The president of Portugal recently said that credit ratings agencies have too much power. The agencies’ comments have thrown Europe’s financial health into question, particularly the ability of Greece, Portugal and Ireland to honor their sovereign obligations.
The credit rating business needs an ombudsman, or perhaps a panel of such outsiders. It would be difficult to create such a role, and the politics of how the group is chosen would be more difficult still. At issue is whether ratings agencies can have a reasonable and unbiased opinions of what they rate. Certainly, their track record — especially their rating of mortgaged-based securities before the credit crisis — badly damaged the impressions of objectivity at Fitch, S&P and Moody’s.

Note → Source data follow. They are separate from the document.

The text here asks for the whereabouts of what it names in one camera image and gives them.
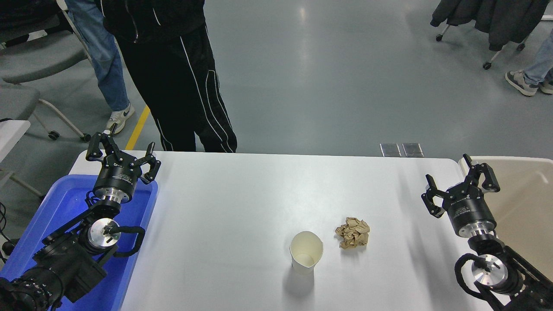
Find small white table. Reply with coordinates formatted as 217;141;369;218
0;120;46;201

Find black floor cable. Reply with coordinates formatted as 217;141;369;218
0;201;20;260

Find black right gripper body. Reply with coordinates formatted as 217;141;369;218
446;185;496;236

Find large pale bin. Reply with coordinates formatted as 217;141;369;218
458;155;553;283

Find blue plastic tray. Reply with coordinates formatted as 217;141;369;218
0;174;159;311

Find crumpled tan paper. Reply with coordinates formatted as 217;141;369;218
335;217;371;250

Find person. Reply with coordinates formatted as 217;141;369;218
94;0;238;153
65;0;135;134
505;30;553;96

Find white paper cup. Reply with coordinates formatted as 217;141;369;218
289;231;324;276

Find dark grey jacket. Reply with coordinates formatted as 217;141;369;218
431;0;551;51

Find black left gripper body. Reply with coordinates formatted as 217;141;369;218
93;158;143;197

Among the current criticisms of the firms is that they offer different opinions about the same debt at different times. That raises the issue of which is correct. The pools of debt that have been affected the most by low ratings are the sovereign debts of Europe and of municipalities in the U.S. Analysts at the three companies may be absolutely correct in their reviews of these institutions, but they can only probe so deeply into each nation, city and state. That leaves the question of whether they have a strong grasp of the likely financial futures of these entities at all. They are, essentially, by the standards of some, too quick to publish their judgments.
The other major criticism is that they are too slow when they make many of their ratings. Opinions on Greece, Ireland and Portugal were only given long after global capital markets investors saw financial trouble and began to sell sovereign debt or short it. Weeks or months later, Fitch, S&P and Moody’s said they were concerned about the debt coverage or default risks of these countries.
Credit rating agencies are too independent and unregulated, some experts in corporate, municipal and sovereign debt say. Their ratings are not reviewed before they are given. Also, Moody’s and S&P are U.S. companies. Fitch is owned by French interests, but its headquarters are in New York and London. That means that the opinions of experts in at least a dozen other developed and developing nations mean very little, even if they have excellent insight into creditworthiness and potentially dangerous credit risks. There are already suspicions that the U.S. holds the critical votes in the election of leaders of the IMF and World Bank. U.S. regulations of credit agencies would only add to the perception that the U.S. controls international financial markets.
Congress has already discussed whether the federal government should further regulate credit ratings. If it did, foreign nations could fairly ask how American regulators could be impartial when the sovereign rating of the U.S. is at risk. That could create a conflict or interest that would make the effectiveness of regulation moot.
The ombudsman system, which the Federal Reserve has, works well enough. So does a similar system at many large media. The appointment of ombudsmen in these cases is relatively straightforward. The appointment of an ombudsman group to oversee credit agencies would be much more difficult. Who would name the panel? The boards of directors of the three companies? A group of corporations and governments rated by the firms? Banks who have to use the ratings to make investment decisions? The politics of appointment might overwhelm the process.
Despite the difficulties of the creation of an ombudsman panel for the credit rating system, it has to be done. The ratings are too critical to the future of the global financial markets, and opinions are rendered by a very few people whose judgments and analyses may be well short of perfect.